Umfrage Deutsche zweifeln an sozialer Marktwirtschaft

Gierige Manager, Massenentlassungen und die Kluft zwischen Arm und Reich rühren an den Grundfesten der Gesellschaft. Nun steht der Konsens auf der Kippe: Die Mehrheit der Deutschen hat einer Umfrage zufolge ihren Glauben an die soziale Marktwirtschaft verloren.

Düsseldorf - Die soziale Marktwirtschaft galt bislang als Garant für den allgemeinen Wohlstand in Deutschland - ein jahrzehntelang gepflegter Konsens, dem sich allein Extremisten verweigerten.
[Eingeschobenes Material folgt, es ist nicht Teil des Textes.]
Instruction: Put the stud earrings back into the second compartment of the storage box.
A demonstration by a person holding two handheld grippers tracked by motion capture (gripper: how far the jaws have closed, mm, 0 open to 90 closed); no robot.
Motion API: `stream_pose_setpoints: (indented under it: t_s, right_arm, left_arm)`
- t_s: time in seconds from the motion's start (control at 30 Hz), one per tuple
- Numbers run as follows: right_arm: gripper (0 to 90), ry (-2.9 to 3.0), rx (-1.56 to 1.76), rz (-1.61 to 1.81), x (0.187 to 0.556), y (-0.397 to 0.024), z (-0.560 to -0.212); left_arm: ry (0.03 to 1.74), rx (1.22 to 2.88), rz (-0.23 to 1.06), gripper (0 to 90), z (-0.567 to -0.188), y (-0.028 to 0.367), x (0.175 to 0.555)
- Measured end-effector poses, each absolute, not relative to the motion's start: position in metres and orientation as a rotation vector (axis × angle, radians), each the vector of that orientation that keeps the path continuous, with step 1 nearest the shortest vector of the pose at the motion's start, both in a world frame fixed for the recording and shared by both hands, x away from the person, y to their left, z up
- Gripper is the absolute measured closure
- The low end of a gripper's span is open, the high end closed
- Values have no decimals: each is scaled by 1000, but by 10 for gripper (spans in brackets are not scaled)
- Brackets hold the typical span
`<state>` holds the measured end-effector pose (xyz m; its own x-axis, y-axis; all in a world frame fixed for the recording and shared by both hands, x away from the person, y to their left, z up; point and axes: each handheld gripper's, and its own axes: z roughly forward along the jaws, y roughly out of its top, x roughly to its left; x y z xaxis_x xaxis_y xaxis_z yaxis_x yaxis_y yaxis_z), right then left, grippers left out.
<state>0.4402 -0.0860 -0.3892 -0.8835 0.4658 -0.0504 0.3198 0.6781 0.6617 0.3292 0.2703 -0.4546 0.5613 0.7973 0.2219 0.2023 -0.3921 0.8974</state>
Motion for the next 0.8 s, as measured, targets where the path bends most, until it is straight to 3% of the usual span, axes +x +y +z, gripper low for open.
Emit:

Diese Übereinkunft hat inzwischen offensichtlich ihre Gültigkeit verloren. 38 Prozent der Bundesbürger haben "keine gute Meinung" von der deutschen Wirtschaftsordnung und nur noch 31 Prozent "eine gute Meinung", wie eine Allensbach-Umfrage nach einem Bericht der "Wirtschaftswoche" ergab. Noch zu Jahresbeginn hatten sich demnach 39 Prozent der Befragten positiv über die soziale Marktwirtschaft geäußert.

Ludwig Erhard: Der Erfinder der sozialen Marktwirtschaft verliert Anhänger

Ludwig Erhard: Der Erfinder der sozialen Marktwirtschaft verliert Anhänger

Foto: DPA

Besonders hoch ist der Ansehensverlust dem Blatt zufolge in Westdeutschland. Zum ersten Mal haben mehr Menschen (35 Prozent) eine schlechte als eine gute Meinung (34 Prozent) von ihrer Wirtschaftsordnung. 40 Prozent der Deutschen zweifeln, ob die soziale Marktwirtschaft im Zeitalter der Globalisierung zeitgemäß ist. Weitere 35 Prozent sind in dieser Frage unsicher.

Eine Alternative zur marktwirtschaftlichen Ordnung sieht allerdings mit 14 Prozent nur eine kleine Minderheit. Knapp die Hälfte der gesamten deutschen Bevölkerung traut sich kein Urteil zu, ob die Marktwirtschaft das beste System ist oder eine andere Marktordnung. Die Umfrage wurde für die Bertelsmann-Stiftung durchgeführt.

Bundeswirtschaftsminister Michael Glos verteidigte das Modell der sozialen Marktwirtschaft. "Ohne die Überzeugung, dass freie Märkte und nicht staatliche Dekrete die Kräfte unseres Landes am besten zur Entfaltung bringen, hätten wir diesen historisch einmaligen Aufstieg wohl nie geschafft", sagte der CSU-Politiker dem Blatt.

Als Geburtsstunde der sozialen Marktwirtschaft gilt die Einführung der D-Mark am 20. Juni 1948 und die damit verbundene Aufhebung der staatlichen Preisbindung. Bundeskanzlerin Angela Merkel würdigte den Tag als "Ereignis von wegweisender Bedeutung". In ihrer jüngsten Video-Botschaft am Samstag hob sie den "mutigen Schritt" Ludwig Erhards hervor, der vor 60 Jahren als Direktor der Wirtschaftsbehörde der britisch-amerikanischen Zone eine Aufhebung der Preiskontrolle und die weitgehende Lockerung der Bewirtschaftung verkündete. Damals habe das Wirtschaftswunder begonnen, erinnerte Merkel.

"Und es war klar: Wenn genügend erwirtschaftet wird, dann kann diese Ordnung auch eine soziale Ordnung sein." Die Soziale Marktwirtschaft habe sich bewährt. Heute stehe sie aber vor "völlig neuen Herausforderungen", sagte Merkel. Der globale Wettbewerb sei sehr viel schärfer geworden. Deutschland müsse für seine Zukunft vorsorgen. "Deshalb sagen wir: Wir müssen ab 2011 einen ausgeglichenen Bundeshaushalt haben. Deshalb sagen wir: Wir brauchen Investitionen in die Zukunft zum Beispiel drei Prozent unseres Bruttoinlandsprodukts für Forschung und Entwicklung.

Deutschlands Zukunft liege in der Welt der Investitionen, der Forschung und der Kreativität. "Nur so können wir das Geld erwirtschaften, das wir für die soziale Absicherung der Zukunft brauchen", erklärte Merkel.